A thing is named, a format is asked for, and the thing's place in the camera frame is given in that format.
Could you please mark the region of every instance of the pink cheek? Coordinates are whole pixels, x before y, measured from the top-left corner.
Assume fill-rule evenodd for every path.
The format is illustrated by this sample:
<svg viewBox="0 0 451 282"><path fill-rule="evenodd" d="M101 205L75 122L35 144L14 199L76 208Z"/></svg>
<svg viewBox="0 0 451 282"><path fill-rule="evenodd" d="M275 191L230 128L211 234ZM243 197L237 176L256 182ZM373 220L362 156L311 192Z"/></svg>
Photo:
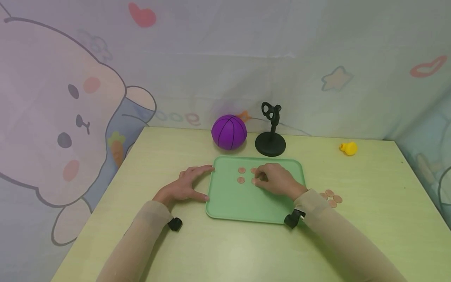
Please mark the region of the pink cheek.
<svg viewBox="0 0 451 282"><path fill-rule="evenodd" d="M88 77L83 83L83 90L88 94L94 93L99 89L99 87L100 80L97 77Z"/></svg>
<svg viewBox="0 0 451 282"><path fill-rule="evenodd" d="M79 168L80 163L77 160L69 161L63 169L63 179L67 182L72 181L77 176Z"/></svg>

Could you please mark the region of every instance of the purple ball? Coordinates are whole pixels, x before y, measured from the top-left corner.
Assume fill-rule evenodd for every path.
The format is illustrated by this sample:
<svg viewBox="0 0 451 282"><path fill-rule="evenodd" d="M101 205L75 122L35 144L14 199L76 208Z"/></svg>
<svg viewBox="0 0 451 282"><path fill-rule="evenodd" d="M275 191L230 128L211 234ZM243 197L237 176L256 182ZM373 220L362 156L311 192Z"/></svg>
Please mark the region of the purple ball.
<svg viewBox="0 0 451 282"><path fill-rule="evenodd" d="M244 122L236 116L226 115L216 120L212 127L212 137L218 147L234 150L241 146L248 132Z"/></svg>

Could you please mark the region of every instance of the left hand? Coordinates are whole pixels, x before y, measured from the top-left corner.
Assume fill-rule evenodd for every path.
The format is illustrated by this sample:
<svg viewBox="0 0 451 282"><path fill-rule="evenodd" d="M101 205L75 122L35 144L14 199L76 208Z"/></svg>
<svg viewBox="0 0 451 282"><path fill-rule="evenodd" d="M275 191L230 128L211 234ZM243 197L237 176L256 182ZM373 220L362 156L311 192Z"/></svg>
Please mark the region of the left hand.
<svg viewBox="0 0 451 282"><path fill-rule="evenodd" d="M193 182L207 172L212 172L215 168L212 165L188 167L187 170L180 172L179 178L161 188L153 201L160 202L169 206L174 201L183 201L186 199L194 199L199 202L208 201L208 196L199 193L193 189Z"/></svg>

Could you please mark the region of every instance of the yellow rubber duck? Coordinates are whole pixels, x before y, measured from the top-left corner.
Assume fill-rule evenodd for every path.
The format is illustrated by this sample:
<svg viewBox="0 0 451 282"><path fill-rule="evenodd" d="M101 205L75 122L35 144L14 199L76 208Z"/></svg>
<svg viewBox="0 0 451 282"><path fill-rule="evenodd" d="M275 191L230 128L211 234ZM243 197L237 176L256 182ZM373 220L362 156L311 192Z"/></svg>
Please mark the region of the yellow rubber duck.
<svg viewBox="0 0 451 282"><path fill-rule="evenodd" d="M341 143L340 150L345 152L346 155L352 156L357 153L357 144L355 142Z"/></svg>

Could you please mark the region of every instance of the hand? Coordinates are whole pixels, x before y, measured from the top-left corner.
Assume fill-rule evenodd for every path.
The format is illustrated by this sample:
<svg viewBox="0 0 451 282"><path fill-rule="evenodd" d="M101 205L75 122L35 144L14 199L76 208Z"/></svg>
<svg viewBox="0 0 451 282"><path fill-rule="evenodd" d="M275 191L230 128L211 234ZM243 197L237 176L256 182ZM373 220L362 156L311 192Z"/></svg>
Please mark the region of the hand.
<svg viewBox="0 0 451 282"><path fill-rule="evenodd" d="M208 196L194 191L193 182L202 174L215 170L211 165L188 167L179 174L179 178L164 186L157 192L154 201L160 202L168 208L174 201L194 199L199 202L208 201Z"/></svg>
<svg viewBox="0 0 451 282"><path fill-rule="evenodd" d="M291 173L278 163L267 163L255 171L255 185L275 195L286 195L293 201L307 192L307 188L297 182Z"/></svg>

----------

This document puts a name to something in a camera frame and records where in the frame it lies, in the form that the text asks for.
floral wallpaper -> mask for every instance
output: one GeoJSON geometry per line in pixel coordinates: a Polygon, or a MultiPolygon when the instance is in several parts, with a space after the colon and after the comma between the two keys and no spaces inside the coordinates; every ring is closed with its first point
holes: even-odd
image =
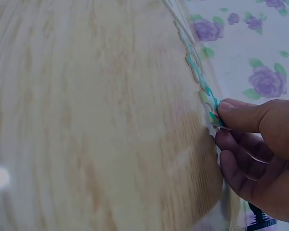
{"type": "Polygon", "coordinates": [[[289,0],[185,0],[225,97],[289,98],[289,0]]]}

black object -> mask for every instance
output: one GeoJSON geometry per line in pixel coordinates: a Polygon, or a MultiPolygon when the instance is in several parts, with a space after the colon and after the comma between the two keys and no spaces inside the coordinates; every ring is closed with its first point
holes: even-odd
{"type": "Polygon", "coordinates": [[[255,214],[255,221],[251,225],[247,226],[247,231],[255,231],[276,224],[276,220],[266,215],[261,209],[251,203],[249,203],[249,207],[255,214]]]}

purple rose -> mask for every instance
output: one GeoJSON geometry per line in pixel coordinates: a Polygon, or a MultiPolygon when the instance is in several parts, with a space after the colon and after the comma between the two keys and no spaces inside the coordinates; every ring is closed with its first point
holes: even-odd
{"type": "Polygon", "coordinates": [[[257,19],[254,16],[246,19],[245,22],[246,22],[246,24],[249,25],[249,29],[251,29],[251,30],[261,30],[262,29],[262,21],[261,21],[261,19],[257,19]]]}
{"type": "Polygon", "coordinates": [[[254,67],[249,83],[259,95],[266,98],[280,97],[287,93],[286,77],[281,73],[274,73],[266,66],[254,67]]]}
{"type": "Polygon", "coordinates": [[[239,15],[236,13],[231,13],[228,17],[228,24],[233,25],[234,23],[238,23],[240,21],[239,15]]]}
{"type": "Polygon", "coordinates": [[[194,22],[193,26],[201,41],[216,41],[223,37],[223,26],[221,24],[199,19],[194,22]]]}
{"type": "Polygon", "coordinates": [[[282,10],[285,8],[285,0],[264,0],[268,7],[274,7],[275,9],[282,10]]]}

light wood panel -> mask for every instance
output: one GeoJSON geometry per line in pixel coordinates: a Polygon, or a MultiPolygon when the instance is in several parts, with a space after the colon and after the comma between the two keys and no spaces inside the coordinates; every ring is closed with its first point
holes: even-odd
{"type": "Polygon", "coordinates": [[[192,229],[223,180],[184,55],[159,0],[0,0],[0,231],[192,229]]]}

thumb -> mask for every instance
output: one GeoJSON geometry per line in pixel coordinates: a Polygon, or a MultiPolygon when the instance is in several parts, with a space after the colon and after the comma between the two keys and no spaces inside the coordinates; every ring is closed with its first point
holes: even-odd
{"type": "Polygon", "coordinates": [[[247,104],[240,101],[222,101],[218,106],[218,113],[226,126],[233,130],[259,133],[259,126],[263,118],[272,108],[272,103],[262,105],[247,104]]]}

----------

*Action item:*
In the listing above, find the line with "A thing is named, a" and the line with "the pink cheek?", then print exactly those two lines and every line between them, and nothing more.

*Response to this task:*
A thing is named, a format is asked for, and the thing's place in the camera frame is given in that format.
Could you please mark the region of every instance of the pink cheek? Coordinates are whole pixels, x before y, measured from the top-left corner.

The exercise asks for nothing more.